When I graduated from college with a good job, I kept hearing my friends say: “I should have studied computer science!” My (internal) reaction was always the same. I believe that if they had spent time during college participating in some sort of intellectual or academically oriented extracurricular then they would feel differently, regardless of their major.
Schools don’t tell you but your major actually defines a small part of your college experience; at Bowdoin, it was usually eight or nine classes. It simply means you have spent a moderate amount of your time in the classroom studying a certain topic, be it Computer Science, English Literature or Sociology.
A student’s extracurriculars, on the other hand, make up a much larger part of their memorable college experiences. Classes come and go, but extracurriculars can provide intellectual continuity.

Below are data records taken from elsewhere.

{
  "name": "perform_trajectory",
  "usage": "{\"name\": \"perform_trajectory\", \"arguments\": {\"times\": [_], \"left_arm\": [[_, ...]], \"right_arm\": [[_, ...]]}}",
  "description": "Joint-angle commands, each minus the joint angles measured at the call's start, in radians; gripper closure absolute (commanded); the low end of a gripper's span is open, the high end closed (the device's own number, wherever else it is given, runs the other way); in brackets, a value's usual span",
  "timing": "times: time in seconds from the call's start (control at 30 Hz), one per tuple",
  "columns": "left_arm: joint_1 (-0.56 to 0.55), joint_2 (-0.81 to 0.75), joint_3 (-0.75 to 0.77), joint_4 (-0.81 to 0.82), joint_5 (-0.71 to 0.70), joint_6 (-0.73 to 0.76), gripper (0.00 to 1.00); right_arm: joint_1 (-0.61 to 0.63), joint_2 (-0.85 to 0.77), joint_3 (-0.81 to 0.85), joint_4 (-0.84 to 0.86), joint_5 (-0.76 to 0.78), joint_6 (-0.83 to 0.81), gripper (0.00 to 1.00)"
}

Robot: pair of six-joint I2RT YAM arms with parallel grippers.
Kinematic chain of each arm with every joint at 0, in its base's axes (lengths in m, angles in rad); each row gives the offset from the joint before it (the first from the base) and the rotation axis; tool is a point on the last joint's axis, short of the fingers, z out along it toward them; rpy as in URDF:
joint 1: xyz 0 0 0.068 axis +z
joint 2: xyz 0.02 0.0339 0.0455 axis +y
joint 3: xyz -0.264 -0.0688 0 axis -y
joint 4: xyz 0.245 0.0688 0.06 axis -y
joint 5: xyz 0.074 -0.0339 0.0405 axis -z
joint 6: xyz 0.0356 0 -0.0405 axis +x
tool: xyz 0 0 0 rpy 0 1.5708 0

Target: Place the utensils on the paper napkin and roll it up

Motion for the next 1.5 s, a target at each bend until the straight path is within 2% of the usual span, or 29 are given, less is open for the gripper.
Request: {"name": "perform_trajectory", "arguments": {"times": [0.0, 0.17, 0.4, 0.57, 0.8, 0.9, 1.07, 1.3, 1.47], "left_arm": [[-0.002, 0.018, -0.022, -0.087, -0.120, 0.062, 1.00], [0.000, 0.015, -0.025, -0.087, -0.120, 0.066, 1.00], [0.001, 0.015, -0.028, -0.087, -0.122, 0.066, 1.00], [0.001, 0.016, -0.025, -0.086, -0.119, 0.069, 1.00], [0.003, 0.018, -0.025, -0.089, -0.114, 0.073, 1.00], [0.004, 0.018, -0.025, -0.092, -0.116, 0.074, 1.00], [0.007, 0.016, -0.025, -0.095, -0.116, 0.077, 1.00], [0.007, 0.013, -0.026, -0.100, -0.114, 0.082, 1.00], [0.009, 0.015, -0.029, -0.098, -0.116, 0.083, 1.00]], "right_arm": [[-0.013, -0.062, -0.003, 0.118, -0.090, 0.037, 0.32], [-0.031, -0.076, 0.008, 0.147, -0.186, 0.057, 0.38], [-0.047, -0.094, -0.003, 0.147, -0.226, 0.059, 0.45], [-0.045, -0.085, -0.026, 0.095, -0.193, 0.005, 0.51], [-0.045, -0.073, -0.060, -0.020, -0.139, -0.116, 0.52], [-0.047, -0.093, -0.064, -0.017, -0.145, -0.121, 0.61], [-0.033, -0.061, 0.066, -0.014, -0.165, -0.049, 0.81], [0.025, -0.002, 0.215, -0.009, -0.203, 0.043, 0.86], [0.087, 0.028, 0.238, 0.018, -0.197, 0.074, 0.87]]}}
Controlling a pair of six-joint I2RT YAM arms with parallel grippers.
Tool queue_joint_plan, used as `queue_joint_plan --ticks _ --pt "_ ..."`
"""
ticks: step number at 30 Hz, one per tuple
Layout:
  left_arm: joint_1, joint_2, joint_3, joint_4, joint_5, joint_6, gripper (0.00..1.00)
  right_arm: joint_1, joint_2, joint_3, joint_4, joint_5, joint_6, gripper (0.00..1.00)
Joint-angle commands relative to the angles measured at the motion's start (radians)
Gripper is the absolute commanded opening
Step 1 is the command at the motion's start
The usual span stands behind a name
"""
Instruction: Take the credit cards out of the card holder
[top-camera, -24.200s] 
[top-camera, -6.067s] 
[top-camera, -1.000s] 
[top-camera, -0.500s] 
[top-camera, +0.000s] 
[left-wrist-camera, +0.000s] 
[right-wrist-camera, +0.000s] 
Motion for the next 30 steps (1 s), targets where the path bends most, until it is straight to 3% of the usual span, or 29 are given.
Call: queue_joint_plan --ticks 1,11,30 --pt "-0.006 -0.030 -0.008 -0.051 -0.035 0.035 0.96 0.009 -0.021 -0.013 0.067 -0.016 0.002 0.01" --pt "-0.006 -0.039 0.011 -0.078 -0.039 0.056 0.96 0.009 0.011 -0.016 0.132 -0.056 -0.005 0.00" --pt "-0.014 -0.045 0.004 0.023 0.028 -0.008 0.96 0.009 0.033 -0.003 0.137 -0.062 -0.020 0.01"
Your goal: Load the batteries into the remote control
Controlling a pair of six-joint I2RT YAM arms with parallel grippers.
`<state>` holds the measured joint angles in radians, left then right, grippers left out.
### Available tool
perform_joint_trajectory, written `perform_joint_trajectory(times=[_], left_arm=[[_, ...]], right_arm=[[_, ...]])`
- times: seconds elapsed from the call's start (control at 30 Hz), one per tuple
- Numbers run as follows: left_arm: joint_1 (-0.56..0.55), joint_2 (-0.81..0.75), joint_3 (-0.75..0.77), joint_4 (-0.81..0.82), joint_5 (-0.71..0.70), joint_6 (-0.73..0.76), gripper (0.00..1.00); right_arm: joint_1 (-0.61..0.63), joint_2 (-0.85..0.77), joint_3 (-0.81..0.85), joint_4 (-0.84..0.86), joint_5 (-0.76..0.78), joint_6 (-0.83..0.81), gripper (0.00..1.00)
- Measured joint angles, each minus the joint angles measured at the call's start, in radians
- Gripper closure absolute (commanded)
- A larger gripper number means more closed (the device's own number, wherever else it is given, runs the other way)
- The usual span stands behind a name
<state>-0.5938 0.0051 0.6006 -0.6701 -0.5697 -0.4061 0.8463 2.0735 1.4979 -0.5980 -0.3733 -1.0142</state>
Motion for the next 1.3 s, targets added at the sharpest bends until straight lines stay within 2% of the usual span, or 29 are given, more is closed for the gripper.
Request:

At Bowdoin, I split my time before, between, and after classes between rugby and The Northern Bites RoboCup team. I learned more from working on RoboCup than in any of my CS classes. I learned things like:
- Computer vision
- Version Control
- How to build software with a team
None of these things were offered in the course curriculum, so I was able to greatly broaden my skill set and find out what parts of robotics really interested me. Most importantly, though, I was really motivated to learn all these things on my own for RoboCup. The Bites’ lab was more than just my office, it became my second home. I was producing something that would last beyond my time at Bowdoin, and I was driven to do The Right Thing, not only what would get me a good grade on an assignment. You can’t underestimate the power of motivation in your learning.
Besides actually learning useful things, intellectual extracurriculars make you look good and sound interesting. Especially in the software world, people are often more interested in what you did outside the classroom than your 4.0 GPA. Doing work on your own accord, rather than for a grade, shows initiative. It shows people that you don’t want to settle for what you learned in class but that you are driven to go beyond. Having extra activities to talk about during interviews makes you more memorable, as well. I think students underestimate the impact intellectually-oriented extracurriculars have on their resume.
Extracurriculars matter for non-programmers, too! A good friend of mine from Bowdoin studied religion, not a major usually associated with high job prospects. While in school, though, he worked with the Bowdoin Writing Project as a writing tutor for two years. He spent a few hours every week reading through other students’ essays and providing constructive feedback. Not only did he improve his own writing in the process, he also credits the experience with helping to keep him fully employed since graduation.
I encourage all college students to find something you enjoy, and pour some of your time into it outside of class. College is the last time you’ll have so many resources easily accessible and . Even if your school doesn’t have whatever it is you’re looking for, go it alone and you’re bound to pick up a few collaborators along the way. Whatever it is will certainly pay back benefits orders of magnitude higher than the time you spend on it.